The plates are the same shape as the inner parts of the tubes, just slightly smaller to fit into the tubes.
To install, you place the rear pusher and the plate into the top tube, slide toward the front. Then install the two springs and push them in as far as the can go; then mount the spring conduits back onto the corners. (Make sure to place the cable between the two springs; hard to explain, but if ever doing it, it is easy to understand. The springs are actually welded together at the end where they go into the tube.)
You then take the cable through the pulley, and plenty of room for the pusher and plate to fit through the pulley bracket.
If not done previously, now you can cut the original cable, by pulling it back until the pusher and the plate come out with the cable, still leaving a lot of cable hanging out the front. When I did this, the plate would not come out, due to the channel having been well greased for many year, the cable just slid through the plate.
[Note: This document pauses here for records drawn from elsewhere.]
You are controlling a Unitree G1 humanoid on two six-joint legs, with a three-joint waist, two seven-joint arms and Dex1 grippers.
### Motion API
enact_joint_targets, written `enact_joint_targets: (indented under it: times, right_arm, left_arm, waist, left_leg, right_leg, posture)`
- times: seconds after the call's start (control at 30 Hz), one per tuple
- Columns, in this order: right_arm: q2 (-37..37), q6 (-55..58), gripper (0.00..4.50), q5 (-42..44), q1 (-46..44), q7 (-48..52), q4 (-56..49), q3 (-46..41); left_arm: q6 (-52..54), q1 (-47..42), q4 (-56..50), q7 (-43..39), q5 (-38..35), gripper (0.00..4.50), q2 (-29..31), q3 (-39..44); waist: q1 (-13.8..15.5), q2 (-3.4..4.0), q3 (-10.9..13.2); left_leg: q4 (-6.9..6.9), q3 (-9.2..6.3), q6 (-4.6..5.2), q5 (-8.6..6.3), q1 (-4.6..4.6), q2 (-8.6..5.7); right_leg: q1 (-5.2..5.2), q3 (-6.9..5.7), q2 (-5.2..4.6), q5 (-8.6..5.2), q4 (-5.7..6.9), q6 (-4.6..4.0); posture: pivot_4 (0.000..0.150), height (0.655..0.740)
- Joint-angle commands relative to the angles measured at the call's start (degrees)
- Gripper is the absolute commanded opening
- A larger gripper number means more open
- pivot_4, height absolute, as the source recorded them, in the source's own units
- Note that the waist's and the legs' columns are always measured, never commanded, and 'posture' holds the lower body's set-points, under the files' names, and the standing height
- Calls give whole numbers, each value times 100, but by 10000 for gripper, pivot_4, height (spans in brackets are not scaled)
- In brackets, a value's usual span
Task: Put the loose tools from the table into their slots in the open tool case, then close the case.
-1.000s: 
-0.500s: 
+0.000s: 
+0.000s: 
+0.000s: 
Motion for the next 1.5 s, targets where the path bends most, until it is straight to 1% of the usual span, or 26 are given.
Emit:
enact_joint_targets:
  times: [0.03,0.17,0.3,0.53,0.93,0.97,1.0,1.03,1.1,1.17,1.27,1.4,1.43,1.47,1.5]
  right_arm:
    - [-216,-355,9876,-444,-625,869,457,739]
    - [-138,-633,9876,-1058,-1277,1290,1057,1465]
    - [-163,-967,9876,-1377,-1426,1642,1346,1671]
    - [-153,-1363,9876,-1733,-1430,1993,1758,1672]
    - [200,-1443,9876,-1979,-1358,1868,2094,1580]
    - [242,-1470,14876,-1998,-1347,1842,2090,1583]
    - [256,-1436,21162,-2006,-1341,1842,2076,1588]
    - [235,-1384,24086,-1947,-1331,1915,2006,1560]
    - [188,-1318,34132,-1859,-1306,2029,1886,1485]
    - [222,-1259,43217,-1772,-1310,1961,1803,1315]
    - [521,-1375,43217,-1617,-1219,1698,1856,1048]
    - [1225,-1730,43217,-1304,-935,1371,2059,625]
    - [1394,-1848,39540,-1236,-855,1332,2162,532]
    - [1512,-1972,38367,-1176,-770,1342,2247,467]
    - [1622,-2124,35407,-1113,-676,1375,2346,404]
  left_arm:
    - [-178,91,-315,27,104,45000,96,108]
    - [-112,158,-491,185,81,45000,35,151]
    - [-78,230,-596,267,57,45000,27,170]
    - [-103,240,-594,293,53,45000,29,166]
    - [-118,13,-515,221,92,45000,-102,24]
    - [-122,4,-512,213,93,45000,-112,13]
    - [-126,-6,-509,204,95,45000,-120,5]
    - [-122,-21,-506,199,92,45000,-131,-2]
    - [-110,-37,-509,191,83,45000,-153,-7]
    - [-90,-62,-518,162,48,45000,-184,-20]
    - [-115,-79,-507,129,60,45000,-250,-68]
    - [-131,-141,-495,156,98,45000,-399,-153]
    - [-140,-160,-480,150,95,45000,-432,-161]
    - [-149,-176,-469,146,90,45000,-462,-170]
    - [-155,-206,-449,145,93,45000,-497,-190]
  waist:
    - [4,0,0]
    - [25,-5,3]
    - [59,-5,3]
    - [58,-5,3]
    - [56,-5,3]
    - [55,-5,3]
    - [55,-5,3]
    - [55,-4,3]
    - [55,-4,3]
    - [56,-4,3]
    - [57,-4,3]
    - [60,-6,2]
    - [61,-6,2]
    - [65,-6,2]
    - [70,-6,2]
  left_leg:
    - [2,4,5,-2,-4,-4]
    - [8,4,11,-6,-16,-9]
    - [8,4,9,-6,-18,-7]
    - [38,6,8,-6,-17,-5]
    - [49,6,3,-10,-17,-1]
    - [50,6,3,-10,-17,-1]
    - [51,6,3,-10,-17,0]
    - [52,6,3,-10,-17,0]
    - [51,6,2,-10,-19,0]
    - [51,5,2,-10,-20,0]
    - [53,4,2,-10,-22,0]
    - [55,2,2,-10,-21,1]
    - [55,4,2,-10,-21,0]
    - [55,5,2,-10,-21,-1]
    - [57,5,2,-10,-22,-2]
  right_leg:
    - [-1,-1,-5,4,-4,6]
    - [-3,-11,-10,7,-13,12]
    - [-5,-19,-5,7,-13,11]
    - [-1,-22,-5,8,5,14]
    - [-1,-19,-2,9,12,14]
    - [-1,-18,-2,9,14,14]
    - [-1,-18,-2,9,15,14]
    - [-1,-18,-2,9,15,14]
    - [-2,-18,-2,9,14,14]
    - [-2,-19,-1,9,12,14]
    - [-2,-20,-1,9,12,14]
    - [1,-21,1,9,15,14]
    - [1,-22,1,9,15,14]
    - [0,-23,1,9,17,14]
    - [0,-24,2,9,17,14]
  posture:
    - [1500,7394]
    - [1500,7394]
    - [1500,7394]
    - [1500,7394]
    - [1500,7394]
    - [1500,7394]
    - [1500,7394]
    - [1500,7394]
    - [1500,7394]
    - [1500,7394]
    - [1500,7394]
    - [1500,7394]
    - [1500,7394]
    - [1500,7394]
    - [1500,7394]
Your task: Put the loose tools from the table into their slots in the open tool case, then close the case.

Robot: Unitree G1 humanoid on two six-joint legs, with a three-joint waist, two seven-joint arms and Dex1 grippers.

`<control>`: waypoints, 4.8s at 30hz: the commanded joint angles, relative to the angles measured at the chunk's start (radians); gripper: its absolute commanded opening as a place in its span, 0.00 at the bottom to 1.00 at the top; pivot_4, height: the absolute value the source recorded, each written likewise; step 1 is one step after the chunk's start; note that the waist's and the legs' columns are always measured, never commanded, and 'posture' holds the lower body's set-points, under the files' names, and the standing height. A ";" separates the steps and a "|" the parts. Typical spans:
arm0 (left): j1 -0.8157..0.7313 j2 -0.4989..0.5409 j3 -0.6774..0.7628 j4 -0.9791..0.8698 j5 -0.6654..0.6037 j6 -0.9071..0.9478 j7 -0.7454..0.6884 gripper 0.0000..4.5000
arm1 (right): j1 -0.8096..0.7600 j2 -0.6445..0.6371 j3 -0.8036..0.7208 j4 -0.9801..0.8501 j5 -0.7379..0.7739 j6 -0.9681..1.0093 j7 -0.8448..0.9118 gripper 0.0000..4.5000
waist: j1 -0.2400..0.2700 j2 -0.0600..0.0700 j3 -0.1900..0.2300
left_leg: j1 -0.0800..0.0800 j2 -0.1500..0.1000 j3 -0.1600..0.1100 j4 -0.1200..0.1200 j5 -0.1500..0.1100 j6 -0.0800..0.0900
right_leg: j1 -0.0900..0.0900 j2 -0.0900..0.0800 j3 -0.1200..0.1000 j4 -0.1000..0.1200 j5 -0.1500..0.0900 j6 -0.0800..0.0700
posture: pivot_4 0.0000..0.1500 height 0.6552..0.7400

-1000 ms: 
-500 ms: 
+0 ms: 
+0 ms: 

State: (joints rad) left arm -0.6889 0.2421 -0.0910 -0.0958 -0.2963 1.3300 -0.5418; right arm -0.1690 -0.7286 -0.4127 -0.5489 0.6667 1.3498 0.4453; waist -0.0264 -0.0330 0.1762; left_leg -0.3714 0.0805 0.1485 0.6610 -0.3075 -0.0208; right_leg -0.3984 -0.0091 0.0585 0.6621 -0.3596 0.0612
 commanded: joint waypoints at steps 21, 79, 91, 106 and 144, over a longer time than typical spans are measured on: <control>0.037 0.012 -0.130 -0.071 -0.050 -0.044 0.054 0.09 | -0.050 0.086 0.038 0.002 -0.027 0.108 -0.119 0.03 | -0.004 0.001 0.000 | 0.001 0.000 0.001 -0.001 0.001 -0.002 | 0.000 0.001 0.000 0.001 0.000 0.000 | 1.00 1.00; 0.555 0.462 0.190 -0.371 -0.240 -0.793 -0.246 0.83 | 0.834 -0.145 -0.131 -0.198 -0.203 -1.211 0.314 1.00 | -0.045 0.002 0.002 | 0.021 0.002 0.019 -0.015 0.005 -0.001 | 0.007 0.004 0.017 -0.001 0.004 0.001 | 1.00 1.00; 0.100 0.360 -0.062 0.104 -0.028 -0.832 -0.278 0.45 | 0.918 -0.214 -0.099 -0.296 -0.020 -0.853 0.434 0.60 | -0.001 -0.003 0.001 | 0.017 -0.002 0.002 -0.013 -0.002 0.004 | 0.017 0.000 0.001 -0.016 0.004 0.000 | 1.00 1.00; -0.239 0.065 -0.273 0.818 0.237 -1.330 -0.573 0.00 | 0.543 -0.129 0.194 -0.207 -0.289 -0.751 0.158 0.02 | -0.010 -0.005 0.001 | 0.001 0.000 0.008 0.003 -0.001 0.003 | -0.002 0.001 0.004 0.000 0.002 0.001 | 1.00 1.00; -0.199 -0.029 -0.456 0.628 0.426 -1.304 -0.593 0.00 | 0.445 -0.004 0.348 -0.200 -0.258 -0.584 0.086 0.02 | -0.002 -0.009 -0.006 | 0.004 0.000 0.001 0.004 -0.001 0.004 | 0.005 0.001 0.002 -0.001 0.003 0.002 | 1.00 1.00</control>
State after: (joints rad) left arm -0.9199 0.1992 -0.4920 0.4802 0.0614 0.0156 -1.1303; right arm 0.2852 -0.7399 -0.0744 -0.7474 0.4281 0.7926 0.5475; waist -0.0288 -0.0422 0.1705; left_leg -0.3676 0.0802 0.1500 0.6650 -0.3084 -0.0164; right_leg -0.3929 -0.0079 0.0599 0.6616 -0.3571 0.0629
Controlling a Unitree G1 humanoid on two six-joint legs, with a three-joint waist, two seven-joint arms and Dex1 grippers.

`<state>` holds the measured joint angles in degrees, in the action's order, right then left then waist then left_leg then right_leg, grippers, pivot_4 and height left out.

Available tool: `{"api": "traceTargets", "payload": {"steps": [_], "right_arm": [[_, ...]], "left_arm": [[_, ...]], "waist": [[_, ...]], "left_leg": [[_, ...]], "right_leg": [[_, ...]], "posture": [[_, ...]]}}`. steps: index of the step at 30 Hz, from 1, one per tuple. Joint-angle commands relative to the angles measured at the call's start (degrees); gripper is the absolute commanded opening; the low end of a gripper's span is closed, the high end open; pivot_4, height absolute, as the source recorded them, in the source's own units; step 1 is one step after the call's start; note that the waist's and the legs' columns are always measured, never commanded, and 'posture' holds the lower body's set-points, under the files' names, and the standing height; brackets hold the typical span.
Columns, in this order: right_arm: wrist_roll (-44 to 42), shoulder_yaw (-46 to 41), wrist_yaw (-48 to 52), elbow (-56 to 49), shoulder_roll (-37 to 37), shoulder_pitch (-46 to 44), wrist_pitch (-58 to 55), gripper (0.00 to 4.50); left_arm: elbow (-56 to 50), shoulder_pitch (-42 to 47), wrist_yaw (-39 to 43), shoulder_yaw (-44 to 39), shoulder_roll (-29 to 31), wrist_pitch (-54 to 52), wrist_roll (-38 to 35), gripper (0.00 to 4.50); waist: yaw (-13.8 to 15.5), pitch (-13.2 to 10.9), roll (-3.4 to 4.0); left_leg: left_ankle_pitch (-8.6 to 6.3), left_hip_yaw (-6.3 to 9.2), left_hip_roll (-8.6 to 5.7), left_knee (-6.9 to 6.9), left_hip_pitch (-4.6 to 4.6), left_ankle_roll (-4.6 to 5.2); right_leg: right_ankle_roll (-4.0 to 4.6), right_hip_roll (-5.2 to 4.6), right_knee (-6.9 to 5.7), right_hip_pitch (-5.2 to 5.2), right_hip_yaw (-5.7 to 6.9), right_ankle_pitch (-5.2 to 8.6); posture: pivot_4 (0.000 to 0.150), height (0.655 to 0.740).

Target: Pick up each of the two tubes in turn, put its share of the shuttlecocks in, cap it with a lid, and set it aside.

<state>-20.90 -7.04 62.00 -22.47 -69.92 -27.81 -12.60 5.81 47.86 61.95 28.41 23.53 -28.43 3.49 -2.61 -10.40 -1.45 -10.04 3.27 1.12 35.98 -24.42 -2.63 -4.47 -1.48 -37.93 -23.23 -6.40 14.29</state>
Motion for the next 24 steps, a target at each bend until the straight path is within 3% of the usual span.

So I pulled it all forward and attached a small tie strap to the cable, and then pulled on the back, and the tie strap caught the plate and pulled it out the back.
I cleaned the old cable with degreaser, and taped up the old cable with electrical tape, cut the cable in the taped area with a Dremel and a reinforced cutting blade. I then placed a heat shrink tube on both the end of the old cable and the new cable, shrank it with the heat gun, and then pulled the old cable from the front and the new cable slid right through the channel and out the front.
That's as far as I got since it was then I noticed the the center pusher had not entered the cable and yet I could not pull the cable any further to the front since the rear pusher plate was up against the springs.
There are some brackets on the ends of the conduit that are held in place with a vertical bolt for each bracket (2), and a tie plate that ties the two conduits together with two horizontal bolts.
As maccve stated, it is not a hard job; providing the cable is correct. However, it is one heck of a messy job due to all the grease that has been pumped into the tracks over the years. I threw away the shirt I used it was so covered with grease.
Just got a notification, the shipped the new cable via UPS 2nd day air; which I will say is appreciated greatly, and I'll let them know.